Work instructions
Look through the data for the string "item". Copy every line where it is found.

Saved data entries
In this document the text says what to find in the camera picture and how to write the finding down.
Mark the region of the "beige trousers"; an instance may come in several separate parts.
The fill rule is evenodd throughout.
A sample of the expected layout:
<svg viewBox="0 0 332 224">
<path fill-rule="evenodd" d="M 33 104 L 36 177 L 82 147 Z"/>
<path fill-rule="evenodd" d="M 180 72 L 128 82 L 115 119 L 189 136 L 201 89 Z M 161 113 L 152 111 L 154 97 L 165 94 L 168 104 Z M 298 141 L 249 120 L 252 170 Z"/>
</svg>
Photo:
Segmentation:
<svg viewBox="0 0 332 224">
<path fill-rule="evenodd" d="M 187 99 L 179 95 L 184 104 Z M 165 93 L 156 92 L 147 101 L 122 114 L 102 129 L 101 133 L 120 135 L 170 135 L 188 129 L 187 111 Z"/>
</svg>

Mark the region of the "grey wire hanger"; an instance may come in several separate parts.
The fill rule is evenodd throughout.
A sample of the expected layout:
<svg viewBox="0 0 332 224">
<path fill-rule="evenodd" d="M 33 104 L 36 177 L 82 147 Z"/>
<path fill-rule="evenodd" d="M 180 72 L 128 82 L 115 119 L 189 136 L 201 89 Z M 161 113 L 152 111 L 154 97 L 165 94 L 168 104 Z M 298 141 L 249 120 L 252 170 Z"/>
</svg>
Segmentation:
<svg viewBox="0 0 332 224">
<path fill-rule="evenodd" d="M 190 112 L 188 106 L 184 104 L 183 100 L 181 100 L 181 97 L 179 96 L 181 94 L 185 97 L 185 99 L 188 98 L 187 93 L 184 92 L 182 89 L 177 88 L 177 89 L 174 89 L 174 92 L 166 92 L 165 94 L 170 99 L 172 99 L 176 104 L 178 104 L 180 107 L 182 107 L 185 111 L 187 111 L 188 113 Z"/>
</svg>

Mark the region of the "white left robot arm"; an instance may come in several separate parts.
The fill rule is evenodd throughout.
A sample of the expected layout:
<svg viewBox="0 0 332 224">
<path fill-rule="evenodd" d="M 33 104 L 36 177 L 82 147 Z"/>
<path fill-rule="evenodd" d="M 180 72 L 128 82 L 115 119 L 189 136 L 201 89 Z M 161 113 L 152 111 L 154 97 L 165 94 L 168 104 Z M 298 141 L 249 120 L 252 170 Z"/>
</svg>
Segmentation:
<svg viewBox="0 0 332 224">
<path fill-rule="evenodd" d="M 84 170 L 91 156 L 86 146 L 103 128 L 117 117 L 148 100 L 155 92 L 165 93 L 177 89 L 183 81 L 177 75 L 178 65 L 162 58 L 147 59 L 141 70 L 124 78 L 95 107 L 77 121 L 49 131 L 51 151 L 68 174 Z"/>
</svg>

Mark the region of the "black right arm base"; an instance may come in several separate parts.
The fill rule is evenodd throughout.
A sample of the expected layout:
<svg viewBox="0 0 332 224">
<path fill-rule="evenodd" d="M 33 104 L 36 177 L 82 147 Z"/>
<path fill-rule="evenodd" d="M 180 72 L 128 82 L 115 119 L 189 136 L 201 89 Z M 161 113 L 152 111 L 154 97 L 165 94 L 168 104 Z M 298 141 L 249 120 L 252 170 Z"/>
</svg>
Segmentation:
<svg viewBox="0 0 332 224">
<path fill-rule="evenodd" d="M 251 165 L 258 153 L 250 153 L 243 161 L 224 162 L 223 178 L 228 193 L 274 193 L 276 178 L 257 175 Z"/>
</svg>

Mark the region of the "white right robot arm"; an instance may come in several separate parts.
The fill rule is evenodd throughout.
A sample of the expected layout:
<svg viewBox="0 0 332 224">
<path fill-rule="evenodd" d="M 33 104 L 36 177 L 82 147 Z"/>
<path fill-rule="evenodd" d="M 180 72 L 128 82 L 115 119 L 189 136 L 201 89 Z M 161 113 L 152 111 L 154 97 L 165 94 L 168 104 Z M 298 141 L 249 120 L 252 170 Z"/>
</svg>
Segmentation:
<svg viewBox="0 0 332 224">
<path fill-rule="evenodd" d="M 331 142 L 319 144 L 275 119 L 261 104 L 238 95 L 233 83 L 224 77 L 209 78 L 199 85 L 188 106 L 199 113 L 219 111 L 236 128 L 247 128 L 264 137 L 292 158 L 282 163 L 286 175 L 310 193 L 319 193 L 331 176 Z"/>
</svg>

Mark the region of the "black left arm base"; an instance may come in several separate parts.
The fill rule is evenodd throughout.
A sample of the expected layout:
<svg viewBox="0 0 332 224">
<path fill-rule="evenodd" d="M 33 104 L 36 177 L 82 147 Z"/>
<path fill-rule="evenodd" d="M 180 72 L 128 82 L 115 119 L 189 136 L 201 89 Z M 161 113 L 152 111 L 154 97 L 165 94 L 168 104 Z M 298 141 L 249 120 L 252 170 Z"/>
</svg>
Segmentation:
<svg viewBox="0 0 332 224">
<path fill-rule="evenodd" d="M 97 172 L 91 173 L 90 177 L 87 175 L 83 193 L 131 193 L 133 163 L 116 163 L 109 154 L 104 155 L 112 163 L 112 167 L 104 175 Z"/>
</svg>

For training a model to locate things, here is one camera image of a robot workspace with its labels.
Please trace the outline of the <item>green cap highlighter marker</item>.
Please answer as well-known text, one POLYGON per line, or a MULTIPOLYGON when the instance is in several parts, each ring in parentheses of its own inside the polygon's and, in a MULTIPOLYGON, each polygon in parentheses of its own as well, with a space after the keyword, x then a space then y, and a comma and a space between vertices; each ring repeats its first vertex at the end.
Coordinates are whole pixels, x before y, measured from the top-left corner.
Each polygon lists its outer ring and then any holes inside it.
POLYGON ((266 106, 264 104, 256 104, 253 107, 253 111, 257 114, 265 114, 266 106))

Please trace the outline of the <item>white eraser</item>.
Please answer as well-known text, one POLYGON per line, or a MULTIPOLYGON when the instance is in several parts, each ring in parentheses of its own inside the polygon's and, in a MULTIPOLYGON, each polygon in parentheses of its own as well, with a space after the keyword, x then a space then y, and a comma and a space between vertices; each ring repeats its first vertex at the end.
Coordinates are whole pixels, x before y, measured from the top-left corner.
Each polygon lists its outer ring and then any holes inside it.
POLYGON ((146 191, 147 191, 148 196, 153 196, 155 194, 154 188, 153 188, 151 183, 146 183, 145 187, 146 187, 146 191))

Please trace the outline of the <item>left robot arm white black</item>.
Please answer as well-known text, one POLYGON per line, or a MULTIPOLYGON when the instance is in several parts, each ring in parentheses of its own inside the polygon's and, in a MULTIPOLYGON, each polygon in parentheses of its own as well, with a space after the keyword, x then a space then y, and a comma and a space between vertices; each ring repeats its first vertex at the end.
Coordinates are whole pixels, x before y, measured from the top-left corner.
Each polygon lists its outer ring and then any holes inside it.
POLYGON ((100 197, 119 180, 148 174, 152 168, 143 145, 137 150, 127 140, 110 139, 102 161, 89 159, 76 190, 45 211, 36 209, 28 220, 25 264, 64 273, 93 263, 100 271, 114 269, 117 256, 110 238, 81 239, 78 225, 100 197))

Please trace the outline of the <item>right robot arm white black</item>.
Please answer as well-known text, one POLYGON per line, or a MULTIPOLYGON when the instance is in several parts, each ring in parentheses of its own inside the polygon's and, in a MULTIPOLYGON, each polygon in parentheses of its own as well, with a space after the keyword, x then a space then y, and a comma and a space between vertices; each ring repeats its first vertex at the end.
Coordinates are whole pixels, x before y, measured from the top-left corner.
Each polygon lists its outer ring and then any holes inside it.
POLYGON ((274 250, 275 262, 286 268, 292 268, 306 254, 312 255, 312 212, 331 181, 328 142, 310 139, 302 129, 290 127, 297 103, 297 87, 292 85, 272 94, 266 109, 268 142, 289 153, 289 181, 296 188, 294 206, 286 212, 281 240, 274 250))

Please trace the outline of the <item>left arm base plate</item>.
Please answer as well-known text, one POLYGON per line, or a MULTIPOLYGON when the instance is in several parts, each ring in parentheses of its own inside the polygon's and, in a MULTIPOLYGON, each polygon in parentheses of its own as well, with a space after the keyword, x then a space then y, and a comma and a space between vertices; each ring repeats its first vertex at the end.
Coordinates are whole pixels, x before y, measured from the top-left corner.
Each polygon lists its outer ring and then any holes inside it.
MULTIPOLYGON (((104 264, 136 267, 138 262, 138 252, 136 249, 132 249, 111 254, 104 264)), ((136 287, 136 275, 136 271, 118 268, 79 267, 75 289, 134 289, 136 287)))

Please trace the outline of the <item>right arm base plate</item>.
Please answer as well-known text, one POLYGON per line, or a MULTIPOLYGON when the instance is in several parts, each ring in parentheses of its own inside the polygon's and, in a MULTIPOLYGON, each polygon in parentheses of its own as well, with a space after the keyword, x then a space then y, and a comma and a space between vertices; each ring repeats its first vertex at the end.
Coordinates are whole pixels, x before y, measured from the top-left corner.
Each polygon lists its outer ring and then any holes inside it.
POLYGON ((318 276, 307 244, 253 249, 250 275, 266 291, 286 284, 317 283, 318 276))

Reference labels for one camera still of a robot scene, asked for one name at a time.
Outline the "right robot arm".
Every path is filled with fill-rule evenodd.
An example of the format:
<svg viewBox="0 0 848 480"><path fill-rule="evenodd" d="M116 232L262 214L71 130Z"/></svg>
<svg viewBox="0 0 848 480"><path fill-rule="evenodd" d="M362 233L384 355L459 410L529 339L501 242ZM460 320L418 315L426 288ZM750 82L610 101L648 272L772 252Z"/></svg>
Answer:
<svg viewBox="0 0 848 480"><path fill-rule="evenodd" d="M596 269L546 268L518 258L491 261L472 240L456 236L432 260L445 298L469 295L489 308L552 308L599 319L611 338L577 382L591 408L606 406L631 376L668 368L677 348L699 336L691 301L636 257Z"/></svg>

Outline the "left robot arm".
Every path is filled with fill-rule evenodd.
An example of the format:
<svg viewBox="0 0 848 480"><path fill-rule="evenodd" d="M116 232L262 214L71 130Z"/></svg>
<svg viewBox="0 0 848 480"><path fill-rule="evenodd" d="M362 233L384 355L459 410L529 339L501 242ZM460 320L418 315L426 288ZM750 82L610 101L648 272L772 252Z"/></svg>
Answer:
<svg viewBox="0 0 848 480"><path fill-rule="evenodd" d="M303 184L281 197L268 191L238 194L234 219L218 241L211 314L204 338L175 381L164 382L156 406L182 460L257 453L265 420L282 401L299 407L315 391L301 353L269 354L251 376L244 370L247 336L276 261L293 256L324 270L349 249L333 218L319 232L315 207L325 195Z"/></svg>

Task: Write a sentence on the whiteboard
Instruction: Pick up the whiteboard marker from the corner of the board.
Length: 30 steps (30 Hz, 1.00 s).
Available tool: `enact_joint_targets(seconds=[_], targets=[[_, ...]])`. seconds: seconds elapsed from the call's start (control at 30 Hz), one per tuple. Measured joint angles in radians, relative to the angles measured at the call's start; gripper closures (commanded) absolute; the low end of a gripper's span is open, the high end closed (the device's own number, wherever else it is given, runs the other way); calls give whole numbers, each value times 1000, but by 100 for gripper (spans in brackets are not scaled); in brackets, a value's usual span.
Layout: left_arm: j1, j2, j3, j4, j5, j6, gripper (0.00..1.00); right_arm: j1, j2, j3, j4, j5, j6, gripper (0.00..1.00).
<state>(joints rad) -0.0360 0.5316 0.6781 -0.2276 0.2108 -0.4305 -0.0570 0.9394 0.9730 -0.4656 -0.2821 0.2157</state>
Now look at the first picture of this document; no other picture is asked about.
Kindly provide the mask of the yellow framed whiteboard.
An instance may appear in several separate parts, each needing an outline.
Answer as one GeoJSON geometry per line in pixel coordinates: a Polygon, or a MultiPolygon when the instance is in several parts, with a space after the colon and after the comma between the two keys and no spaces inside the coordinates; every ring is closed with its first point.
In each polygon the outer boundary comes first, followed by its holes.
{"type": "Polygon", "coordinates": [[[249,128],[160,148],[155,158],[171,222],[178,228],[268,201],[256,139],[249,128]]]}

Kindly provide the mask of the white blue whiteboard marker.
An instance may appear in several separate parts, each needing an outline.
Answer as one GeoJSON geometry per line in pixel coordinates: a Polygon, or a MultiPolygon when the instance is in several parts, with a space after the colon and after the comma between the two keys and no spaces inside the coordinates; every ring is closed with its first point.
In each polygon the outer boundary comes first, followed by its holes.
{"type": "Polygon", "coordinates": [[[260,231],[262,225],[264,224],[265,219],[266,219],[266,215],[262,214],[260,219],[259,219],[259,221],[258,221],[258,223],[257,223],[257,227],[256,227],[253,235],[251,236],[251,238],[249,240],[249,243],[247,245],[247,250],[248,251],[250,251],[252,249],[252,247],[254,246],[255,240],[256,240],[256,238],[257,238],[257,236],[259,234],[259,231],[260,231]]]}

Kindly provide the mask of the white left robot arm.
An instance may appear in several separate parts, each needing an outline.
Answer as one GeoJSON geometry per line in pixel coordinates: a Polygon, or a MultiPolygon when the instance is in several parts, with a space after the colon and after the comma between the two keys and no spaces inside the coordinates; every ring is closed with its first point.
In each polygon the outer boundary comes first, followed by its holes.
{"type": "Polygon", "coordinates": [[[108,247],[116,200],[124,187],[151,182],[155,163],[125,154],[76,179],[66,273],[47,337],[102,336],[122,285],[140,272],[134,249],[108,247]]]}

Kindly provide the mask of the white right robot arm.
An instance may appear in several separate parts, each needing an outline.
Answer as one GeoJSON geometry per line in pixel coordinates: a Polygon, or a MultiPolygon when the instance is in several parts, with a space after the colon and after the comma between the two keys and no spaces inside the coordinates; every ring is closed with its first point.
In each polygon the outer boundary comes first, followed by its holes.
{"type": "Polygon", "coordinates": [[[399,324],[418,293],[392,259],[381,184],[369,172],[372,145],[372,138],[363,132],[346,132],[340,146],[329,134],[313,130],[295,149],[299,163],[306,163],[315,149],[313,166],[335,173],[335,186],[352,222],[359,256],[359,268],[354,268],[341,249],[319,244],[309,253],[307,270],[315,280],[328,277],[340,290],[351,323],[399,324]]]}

Solution to this task
Please trace the outline of the <item>green cap highlighter marker</item>.
Please trace the outline of the <item>white eraser</item>.
Please trace the outline of the <item>left robot arm white black</item>.
Please trace the outline of the <item>right robot arm white black</item>.
Please trace the outline of the <item>left arm base plate</item>.
Please trace the outline of the <item>right arm base plate</item>.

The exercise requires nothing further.